Wednesday, January 23, 2008



Virus is a sub-microscopic infectious agent requires a host to outside cell. [1] Each viral particle, or virion, consists of genetic material, DNA or RNA, within a protective protein coat called a capsid. [1] The capsid shape varies from simple helical and icosahedral (polyhedral or near-spherical) forms, to more complex structures with tails or an envelope.

When a virus infect a host cell, several changes occurs. [1] For example,
- death of cell due to inhibition of macromolecule synthesis
- fusion of cells to form multinucleated cells
- malignant transformation
- no morphological/functional changes

Pathogenesis in the infected patient involves [1]
- transmission of virus and its entry into host
- replication of virus (viral proteins) and damage to cells (lysis)
- immune responses against virus
- persistence of virus (unable to be remove from the body even after immune responses has been mount)

Virus can be transmitted from person-person or animal-person. [2] Person-person transmission can be due to exposure to respiratory secretion, saliva, blood (transfusion, sharing of needles), semen, fecal contamination of water or food. [1] This is called horizontal transmission. Person-person transmission can also be from maternal to fetal/child across the placenta or during breast-feeding. This is called vertical transmission. Animal-human transmission occurs directly when infected animal is exposed to human while indirect transmission occurs through the bite of an insect vector e.g. mosquito. [1]

Viral infections in human and animal hosts usually result in an immune response and disease.[5] Viruses are usually eliminated by immune responses in the body. Antibiotics have no effect on viruses, but antiviral drugs have been developed to treat life-threatening infections. Vaccines that produce lifelong immunity can prevent virus infections e.g. poliomyelitis.
Here are some of the viruses that have have shortlisted

Parainfluenza virus [2, 4]
Epidemiology: Parainfluenza 1, 2, 3 & 4, with Parainfluenza 1& 2 being commonly during autumn and Parainfluenza 3 infections occur throughout the year.

Transmission: Inhalation of large respiratory droplets, person-person contact. Re-infection occurs throughout life as body’s immunity to it is short.

Signs and symptoms: cold-like syndrome, croup, cough, chest pain

Causes: bronchiolitis, bronchitis, upper respiratory tract infections and pneumonia.

Modes of control: No vaccine is yet available for routine use > Image > Parainfluenza virus

Influenza A virus [2, 4, 8]
Influenza A virus infects multiple species. Wild aquatic birds are the nature host to a variety of influenza A viruses. The virus is then transmitted to other species and causing devastating outbreaks in domestic poultry or give rise to human influenza infections. There are several types of influenza A virus:

· H1N1 caused "Spanish Flu."
· H2N2 caused "Asian Flu."
· H3N2 caused "Hong Kong Flu."
· H5N1 is a pandemic threat in 2007–8 flu season; Avian Flu
· H7N7 has unusual zoonotic potential.
· H1N2 is endemic in humans and pigs.
· H9N2, H7N2, H7N3, H10N7

Avian Flu [2, 4, 8, 9]
Epidemiology: Bird populations especially in Southeast Asia

Transmission: Avian Flu caused by H5N1 virus infects bird populations. The infected birds then spread its infection through saliva, nasal secretion, blood and droppings to other animals and humans with extensive physical contact e.g. direct contact with these bodily fluids or through contact with surfaces contaminated with them

Causes: Avian Flu

Signs and symptoms: Fever, cough, sore throat, pneumonia, breathing difficulties and sometimes diarrhea.
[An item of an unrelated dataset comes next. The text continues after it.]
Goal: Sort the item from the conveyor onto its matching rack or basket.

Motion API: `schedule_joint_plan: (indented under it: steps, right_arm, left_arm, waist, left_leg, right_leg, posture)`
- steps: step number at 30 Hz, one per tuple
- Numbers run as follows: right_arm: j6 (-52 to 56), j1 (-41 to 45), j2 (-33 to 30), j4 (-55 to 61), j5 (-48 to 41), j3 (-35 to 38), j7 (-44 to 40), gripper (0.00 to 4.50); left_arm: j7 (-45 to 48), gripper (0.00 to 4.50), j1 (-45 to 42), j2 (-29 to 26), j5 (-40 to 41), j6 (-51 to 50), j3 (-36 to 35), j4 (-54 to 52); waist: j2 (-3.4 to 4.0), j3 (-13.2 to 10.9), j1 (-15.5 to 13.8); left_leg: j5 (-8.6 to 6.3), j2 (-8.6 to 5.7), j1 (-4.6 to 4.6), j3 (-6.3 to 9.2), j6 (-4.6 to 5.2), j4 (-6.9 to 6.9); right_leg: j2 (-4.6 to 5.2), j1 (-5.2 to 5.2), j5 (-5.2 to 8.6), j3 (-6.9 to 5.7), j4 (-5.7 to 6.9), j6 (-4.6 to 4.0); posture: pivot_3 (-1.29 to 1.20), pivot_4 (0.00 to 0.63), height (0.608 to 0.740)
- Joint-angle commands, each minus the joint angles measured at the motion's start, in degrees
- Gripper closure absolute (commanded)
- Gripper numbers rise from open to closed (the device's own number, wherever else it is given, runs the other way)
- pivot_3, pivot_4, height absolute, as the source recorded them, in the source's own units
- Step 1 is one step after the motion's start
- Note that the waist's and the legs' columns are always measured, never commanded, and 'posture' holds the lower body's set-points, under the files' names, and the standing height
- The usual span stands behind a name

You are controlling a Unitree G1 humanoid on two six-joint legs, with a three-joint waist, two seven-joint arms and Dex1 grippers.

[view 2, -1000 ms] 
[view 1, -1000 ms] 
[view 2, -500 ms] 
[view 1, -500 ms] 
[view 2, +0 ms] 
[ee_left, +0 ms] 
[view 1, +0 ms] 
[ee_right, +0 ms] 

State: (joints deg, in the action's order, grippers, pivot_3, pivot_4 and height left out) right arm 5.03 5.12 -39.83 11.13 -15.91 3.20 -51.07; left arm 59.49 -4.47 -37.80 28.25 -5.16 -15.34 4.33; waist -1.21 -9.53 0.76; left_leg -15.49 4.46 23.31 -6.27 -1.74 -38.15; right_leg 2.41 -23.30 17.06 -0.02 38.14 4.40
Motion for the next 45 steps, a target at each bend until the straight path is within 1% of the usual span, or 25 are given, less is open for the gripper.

Modes of control: H5N1 Vaccines but they are not always effective due to continuous mutation of the virus, culling of infected bird population, protection used when dealing with droppings. > Image > Avian Flu Virus

Influenzavirus B [2, 4, 8]
Epidemiology: Worldwide occurrence: epidemics are local and pandemics are worldwide

Transmission: Spread by inhalation of small aerosol droplets expelled for infected individual, saliva, blood, feces, nasal secretion.

Causes: Pneumonia, lower respiratory infection, acute influenza infection in adults and complications influenza virus infections.

Signs and symptoms: Fever, sore throat, muscle aches, coughing, nausea, vomiting

Modes of control: amanatdine, rimantadine etc, killed vacinne contains predicted yearly strains of
influenza A & B virus

SARS coronavirus [6, 8]
Epidemiology: Most number of SARS cases occurred in People’s Republic of China, Hong Kong, Taiwan, Singapore and Canada with 7%, 17%, 14% & 17% fatality respectively

Transmission: Spread mainly by close person-to-person contact. When an infected person coughs or sneezes, droplets of mucus or saliva that contain the virus are sent through the air. Once these droplets land on the mouth, enter the nose or eyes, an infection can occur. However, the airborne spread of SARS does not seem to be a major route of transmission. In addition, kissing, touching, sharing utensils for eating and drinking, or talking with an infected person are also a risk factor for infections. The presence of virus in the stool also suggests the possibility of oral-fecal transmission

Causes: Severe acute respiratory syndrome (SARS)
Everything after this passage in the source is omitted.